This can be achieved by an integrated pressure gauge, individual signaling or separate group signaling (for bottles stored together). In the past, some accreditation bodies have recommended separation or signage to meet the requirement « promptly ». Section 11.6.5.2 of NFPA 99 requires that empty and full cylinders be separated when stored in the same housing. First, a new FAQ in Chapter EC deals with the storage of oxygen cylinders. Undoubtedly, this FAQ is surprising because it changes several years of TJC`s consistent direction to oxygen cylinder storage. Indoor enclosures equivalent to 3,000 cubic feet of gas storage shall be ventilated with natural or mechanical exhaust gases in accordance with section 5.1.3.3.3 of NFPA 99. When using the natural ventilation option, section 9.3.7.5.2 of NFPA 99 requires that there be two non-resealable fin openings, each with 24 square inches of opening, for every 1,000 cubic feet of gas to be stored in the enclosure. Other considerations. Other general requirements of NFPA 99 when handling oxygen cylinders include: the use of cylinders in the order in which they were received; and protection of cylinders from contact with oil or grease or dirt/dust contamination and according to the requirements of the Compressed Gas Association (CGA) G-4, oxygen.

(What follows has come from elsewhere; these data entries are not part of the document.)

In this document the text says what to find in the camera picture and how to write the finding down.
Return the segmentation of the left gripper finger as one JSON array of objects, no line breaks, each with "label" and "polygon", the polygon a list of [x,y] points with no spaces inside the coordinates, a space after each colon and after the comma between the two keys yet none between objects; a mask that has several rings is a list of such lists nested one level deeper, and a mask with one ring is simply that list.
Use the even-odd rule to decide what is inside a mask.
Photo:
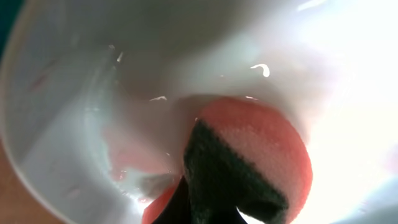
[{"label": "left gripper finger", "polygon": [[185,177],[151,203],[153,224],[191,224],[191,205]]}]

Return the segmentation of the green and red sponge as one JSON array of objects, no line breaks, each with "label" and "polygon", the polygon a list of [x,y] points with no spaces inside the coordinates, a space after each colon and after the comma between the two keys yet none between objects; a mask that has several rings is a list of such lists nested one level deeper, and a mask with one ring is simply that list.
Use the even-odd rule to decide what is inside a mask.
[{"label": "green and red sponge", "polygon": [[[183,153],[191,224],[289,224],[303,209],[312,167],[299,133],[278,110],[235,98],[206,105]],[[154,221],[151,204],[143,223]]]}]

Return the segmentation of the light blue plate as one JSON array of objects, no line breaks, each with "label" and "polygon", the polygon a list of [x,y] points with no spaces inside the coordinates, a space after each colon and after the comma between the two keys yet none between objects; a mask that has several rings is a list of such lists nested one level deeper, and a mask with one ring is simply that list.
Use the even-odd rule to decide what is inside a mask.
[{"label": "light blue plate", "polygon": [[220,98],[299,133],[291,223],[397,222],[396,1],[2,1],[1,38],[3,147],[64,223],[143,223]]}]

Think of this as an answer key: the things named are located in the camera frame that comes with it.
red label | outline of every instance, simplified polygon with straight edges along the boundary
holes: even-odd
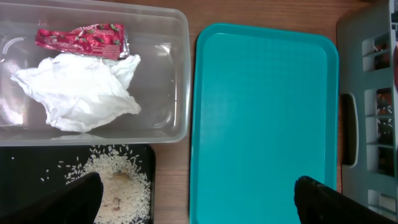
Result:
[[[95,24],[71,32],[39,29],[35,44],[46,49],[117,60],[123,52],[124,26]]]

crumpled paper towel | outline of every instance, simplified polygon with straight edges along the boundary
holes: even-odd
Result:
[[[38,68],[18,70],[11,80],[44,105],[47,124],[84,133],[124,113],[140,112],[126,91],[140,61],[138,55],[115,61],[60,54],[44,59]]]

black tray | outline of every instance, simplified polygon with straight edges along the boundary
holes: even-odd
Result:
[[[125,148],[114,145],[116,149]],[[150,185],[150,218],[144,223],[154,222],[155,153],[148,145],[128,145],[132,154],[139,154],[142,162],[140,173],[146,173]],[[101,146],[108,151],[108,146]],[[38,146],[38,147],[0,147],[0,217],[15,212],[54,190],[65,186],[64,175],[70,169],[65,165],[84,165],[91,155],[93,146]]]

wooden surface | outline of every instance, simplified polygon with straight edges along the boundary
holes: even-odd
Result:
[[[367,5],[356,0],[114,0],[182,11],[189,23],[194,74],[195,43],[215,22],[295,30],[327,36],[336,43],[336,23],[349,11]],[[341,191],[342,125],[339,110],[337,188]],[[156,144],[155,223],[188,223],[190,135],[176,144]]]

rice grains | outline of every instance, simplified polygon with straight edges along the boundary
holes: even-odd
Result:
[[[96,152],[84,166],[72,166],[67,184],[90,172],[99,173],[104,194],[95,223],[143,223],[149,218],[150,182],[146,174],[139,173],[137,156],[129,159],[115,148]]]

If oxygen cylinders are stored outside, the tank shall be made of non-combustible or partially non-combustible materials with at least two inlets/outlets. If cylinders are stored indoors, the housing must be equipped with a one-hour fire protection course, including 60-minute opening protection devices (e.g., doors, shutters or other penetrations). But this FAQ reverses that orthodoxy. The guidelines now state: « Vials defined as empty by the organization should be separated from all other cylinders intended for patient use. Full and partially full bottles can be stored together. In the past, TJC has asked hospitals to store full oxygen cylinders separately from those that were not full. In this case, the less-than-full cylinders included both partial and empty cylinders. See EC News December 2012 and EC News February 2014. Enclosures shall be designed in such a way that handcarts or trolleys provide access to bottles and equipment in and out of space and that access to the space (e.g. doors, gates or other methods) is secure. Cylinders can be stored outdoors in a housing or in an enclosed interior in a non-flammable or limited fuel construction with doors to be attached. When storing oxygen cylinders outdoors, NFPA 99 Section 11.6.5.4 requires weather protection, including water, snow and ice accumulation, to prevent rust and extreme temperatures.

A cover/roof for the outer enclosure, as well as some separation between the floor and cylinders, are often useful to meet these requirements. Similarly, section 11.3.3.4 addresses cylinders that are made available to patients for immediate use in patient care areas (e.g., a single cylinder in a patient room) that are secured to prevent tipping or damage, and that are also considered to be in use. CMS confirmed this position in a memorandum (S&C-07-10) in January 2007. Other oxygen cylinders that do not fit any of the descriptions described above are considered warehouses. Although not considered a combustible gas, oxygen is an oxidizing agent, which means that it accelerates a fire when introduced to a higher content than in air (the normal oxygen content in air is 21%). However, shelves and signs need to be adapted to meet the new requirements of the Joint Commission (JCT). New strategies and staff retraining may also be needed. Although NFPA 99 does not specifically address partial cylinders, the Joint Commission (JCC) provides some guidance in this area. They allow an organization to perform a risk assessment that results in a policy that specifies how the organization identifies and stores partial cylinders. If the organization deems it appropriate to store solid and partial bottles together in the same case, TJC will allow this as long as it is specified in hospital policy. If heat is needed for the room, indirect means are needed (for example, steam or hot water). The housing must be equipped with racks, chains and/or other fasteners to protect all cylinders from falling.

All shelving, shelves or housing supports must be made of non-flammable materials or only to a limited extent. Temperature control is required as described above in enclosures of less than 3,000 cubic feet. Regulations for oxygen cylinders are based on the volume of gas present (expressed in cubic feet in the United States). As expected, the more gas, the more requirements apply. Protective fabric, which is sometimes intended to protect cylinders during transport, must be removed if it is considered flammable. Cylinders must also not be stored with flammable gases, liquids or vapour. In addition, healthcare facilities often store and use many other non-flammable, oxidizing and flammable gases that require special attention. While an increase in the storage volume of oxygen cylinders comes with increased requirements, adding other medical gases in the same housing is often also involved. Other general cylinder safety precautions described in NFPA 99 also apply, including rollover or damage protection. Section 11.3.4.2 of NFPA 99 also requires precautionary signage indicating the presence of oxidizing gases that can be read at a distance of 5 feet on each door of the enclosure. Additional signalling may be required for other medical gases that may be present in the enclosure.